Posted by tacomagirl on December 21, 2011 at 8:45 AM
venomlash 2
You can't get rid of the yetzer hara. This is why religions that are sensible about the issue allow and encourage their clergy to get married.
Posted by venomlash on December 21, 2011 at 8:46 AM
3
Religious fuckwads must have some fundamental assumption that women are not, in fact, human beings with some inherent worth. Rather, our worth declines precipitously with the visit of every non-infant visitor to our vaginas. Dan, you've pointed this out especially with the HPV vaccine response - I mean, what reasonable person gives a fuck if a girl or woman is "encouraged" to have sex if she has a lower risk of cancer? (Like teenagers are thinking about that anyway.)
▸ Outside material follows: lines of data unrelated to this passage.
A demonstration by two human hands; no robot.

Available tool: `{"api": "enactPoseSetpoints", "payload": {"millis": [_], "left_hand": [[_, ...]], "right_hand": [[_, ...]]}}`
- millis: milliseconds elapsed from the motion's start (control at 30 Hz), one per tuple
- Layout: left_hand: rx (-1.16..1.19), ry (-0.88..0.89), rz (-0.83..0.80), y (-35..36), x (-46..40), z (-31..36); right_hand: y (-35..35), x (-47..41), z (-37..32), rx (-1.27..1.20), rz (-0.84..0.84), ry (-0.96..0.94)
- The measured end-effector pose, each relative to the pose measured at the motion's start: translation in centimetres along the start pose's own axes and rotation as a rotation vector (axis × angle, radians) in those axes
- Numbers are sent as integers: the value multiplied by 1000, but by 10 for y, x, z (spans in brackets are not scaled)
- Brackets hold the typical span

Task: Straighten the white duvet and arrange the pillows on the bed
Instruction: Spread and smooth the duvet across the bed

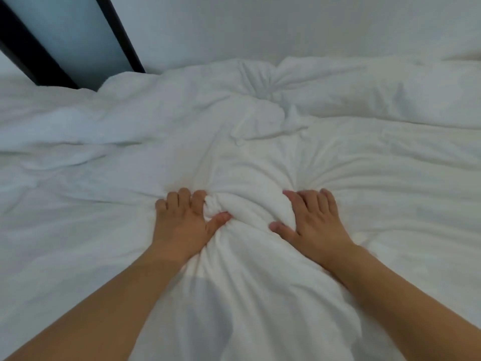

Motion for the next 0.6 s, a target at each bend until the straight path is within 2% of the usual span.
{"api": "enactPoseSetpoints", "payload": {"millis": [67, 167, 267, 367, 467, 533, 600], "left_hand": [[-5, -26, -44, -10, 4, 3], [26, 10, -245, -27, 12, 19], [243, 95, -514, -51, 52, 40], [364, 177, -578, -68, 111, 67], [439, 260, -705, -53, 157, 93], [405, 323, -759, -45, 158, 97], [480, 275, -782, -51, 140, 80]], "right_hand": [[-11, -13, -8, 108, -86, -50], [-26, -27, -11, 112, -373, -6], [-39, 6, -4, 99, -807, 36], [-62, 69, 39, 147, -1179, 161], [-83, 96, 42, 200, -1272, 257], [-86, 87, 15, 319, -1306, 166], [-83, 56, -21, 378, -1225, 121]]}}
Point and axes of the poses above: each hand's wrist, its own x-axis away from the middle knuckle, its own y-axis out of the palm, z = x × y, the point moved 10 cm from there along -x, towards the middle knuckle, and after that the axes turned 7 degrees about z, right-handed, at the moved point
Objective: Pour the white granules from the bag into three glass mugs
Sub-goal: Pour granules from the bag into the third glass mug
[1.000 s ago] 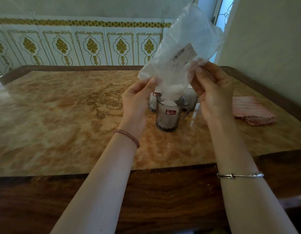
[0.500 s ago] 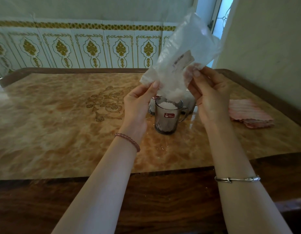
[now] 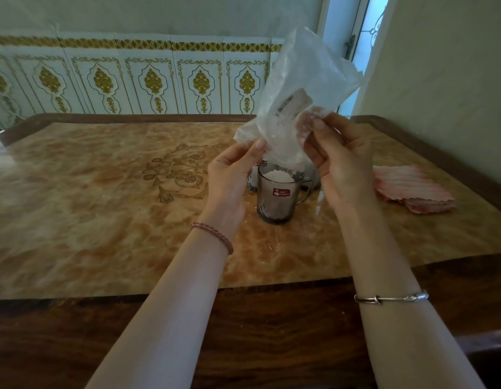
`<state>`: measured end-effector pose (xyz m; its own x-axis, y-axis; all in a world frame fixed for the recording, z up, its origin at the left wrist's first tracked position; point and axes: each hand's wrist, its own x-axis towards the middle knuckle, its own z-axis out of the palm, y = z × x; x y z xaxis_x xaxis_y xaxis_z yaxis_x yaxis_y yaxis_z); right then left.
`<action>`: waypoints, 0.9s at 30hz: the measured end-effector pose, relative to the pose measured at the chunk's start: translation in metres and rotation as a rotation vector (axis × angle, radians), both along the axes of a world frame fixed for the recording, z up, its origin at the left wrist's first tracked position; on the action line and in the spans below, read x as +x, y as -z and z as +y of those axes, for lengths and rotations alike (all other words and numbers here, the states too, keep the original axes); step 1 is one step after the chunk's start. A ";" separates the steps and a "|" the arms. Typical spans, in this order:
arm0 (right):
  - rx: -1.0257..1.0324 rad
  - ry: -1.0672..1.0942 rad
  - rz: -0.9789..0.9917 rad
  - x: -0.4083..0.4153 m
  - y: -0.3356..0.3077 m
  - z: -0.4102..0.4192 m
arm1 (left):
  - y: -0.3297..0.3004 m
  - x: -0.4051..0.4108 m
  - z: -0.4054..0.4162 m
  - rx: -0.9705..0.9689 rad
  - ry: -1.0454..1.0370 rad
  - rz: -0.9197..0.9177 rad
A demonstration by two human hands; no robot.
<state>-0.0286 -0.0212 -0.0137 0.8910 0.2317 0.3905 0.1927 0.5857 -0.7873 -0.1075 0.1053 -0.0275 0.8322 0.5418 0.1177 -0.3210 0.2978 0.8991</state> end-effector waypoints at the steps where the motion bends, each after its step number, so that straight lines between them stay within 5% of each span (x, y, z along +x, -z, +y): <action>1: 0.012 -0.002 0.008 0.000 0.000 -0.001 | 0.000 0.000 0.000 -0.007 -0.002 0.000; 22: 0.052 0.018 0.052 0.000 -0.003 -0.005 | 0.001 0.001 0.005 -0.097 -0.023 -0.046; 27: -0.217 0.110 -0.017 0.000 -0.001 -0.004 | 0.003 0.002 0.006 -0.240 0.010 -0.026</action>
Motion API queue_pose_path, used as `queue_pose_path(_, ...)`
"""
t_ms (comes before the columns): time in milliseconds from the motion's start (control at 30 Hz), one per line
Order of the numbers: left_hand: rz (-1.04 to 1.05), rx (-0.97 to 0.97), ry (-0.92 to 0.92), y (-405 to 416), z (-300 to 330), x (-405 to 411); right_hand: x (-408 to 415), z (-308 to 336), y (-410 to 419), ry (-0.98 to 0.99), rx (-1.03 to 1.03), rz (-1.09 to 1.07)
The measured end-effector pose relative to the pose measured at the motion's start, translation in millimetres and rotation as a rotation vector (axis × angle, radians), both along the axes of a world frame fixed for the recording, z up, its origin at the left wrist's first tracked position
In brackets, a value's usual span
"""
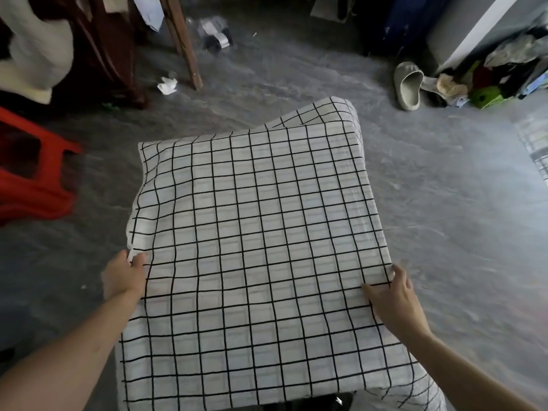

Which comes first, self-righteous hatred and fear of women's sexuality, or a God who blesses and nurtures the hatred and fear? For the loving religious folks out there, is it a struggle to conceptualize God in any other way? I ask because for those women who fall squarely in the slut/whore category, they're pretty bereft of real support for their humanity, from everybody. Cutting out a shitty God doesn't seem to help much.
Posted by sahara29 on December 21, 2011 at 8:59 AM
4
I had a great uncle who was never married and as far as I can tell never had sex. He is the last person in the world I would take advice for on anything! Fine if you shut yourself off from such a large part of the human experience, but stop telling other people how to live their lives!
Posted by cab61160 on December 21, 2011 at 9:00 AM
5
Hmm, I wonder what in the world could have made them at war with their own sexuality? And @1 is right. By them I mean women too.
Posted by cgd on December 21, 2011 at 9:02 AM
Fnarf 6
It's incredible how obvious this seems now.
Posted by Fnarf http://www.facebook.com/fnarf on December 21, 2011 at 9:05 AM
7
I'm guessing that God knew what he/she was doing when he/she created us. That includes our genitals. This means we are supposed to get enjoyment from our genitals. God is not the one who is causing us to be ashamed of our bodies. We managed to pervert religion all on our own, and created our own shame. I'm pretty sure God is up there just shaking his/her metophorical head at our stupidity.
Posted by SeattleKim on December 21, 2011 at 9:11 AM
COMTE 8
Let's not forget that religious attitudes towards sexuality go hand-in-hand with their secular precursors; virginity is a good example. The only reason female virginity is such a big deal is because male secular authority has historically ceded it as the ONLY intrinsic value women possess, and male religious authority has self-servingly perpetuated this attitude.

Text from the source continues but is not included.